• _Work to be completed_:
The listing below holds a line with "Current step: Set" and a line with "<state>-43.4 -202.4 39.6". Reproduce those two lines exactly, plus everything between them.

-*-*-

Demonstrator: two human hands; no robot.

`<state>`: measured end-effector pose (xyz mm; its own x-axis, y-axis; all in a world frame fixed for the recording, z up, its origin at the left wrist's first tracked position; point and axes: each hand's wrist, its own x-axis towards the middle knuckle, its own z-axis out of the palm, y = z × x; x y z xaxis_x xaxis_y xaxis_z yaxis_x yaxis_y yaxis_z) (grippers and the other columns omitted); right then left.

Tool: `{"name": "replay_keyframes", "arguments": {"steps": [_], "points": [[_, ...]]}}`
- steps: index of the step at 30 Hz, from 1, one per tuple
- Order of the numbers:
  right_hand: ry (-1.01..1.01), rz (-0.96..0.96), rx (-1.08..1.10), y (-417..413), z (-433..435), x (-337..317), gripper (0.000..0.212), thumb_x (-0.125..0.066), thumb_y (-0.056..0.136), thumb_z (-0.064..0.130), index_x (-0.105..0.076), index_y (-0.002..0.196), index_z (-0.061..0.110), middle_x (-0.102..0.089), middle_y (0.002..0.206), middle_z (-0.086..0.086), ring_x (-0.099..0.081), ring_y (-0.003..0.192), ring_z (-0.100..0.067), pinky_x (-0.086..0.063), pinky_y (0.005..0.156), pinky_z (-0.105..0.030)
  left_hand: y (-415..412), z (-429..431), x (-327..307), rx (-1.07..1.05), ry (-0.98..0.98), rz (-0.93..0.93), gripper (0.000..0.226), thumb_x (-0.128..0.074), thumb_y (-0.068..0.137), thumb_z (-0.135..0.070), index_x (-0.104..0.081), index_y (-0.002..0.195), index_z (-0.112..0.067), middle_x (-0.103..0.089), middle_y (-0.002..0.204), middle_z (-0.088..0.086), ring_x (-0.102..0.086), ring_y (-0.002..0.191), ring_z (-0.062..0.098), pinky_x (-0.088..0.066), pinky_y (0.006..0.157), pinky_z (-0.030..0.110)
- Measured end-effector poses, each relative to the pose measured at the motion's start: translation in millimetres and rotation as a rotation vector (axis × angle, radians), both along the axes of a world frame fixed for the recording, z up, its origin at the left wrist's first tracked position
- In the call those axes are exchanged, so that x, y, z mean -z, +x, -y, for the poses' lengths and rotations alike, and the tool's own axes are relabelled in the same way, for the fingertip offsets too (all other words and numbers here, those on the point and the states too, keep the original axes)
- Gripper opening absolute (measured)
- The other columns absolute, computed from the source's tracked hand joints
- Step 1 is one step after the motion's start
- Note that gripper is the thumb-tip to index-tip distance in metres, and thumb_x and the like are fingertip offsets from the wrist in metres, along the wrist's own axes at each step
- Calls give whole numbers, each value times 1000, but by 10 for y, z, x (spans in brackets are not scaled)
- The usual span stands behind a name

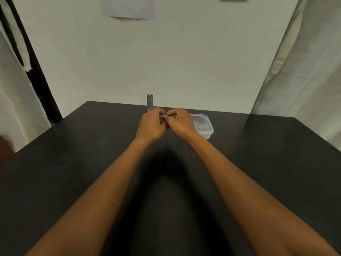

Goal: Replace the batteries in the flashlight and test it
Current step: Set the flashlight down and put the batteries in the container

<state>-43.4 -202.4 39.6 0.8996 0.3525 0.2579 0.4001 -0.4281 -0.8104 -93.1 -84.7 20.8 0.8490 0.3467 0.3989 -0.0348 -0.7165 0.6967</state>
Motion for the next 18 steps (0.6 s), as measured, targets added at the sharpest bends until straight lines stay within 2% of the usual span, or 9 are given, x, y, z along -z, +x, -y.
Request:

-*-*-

• _Exercise result_:
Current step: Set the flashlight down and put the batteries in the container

<state>-43.4 -202.4 39.6 0.8996 0.3525 0.2579 0.4001 -0.4281 -0.8104 -93.1 -84.7 20.8 0.8490 0.3467 0.3989 -0.0348 -0.7165 0.6967</state>

No more output is needed.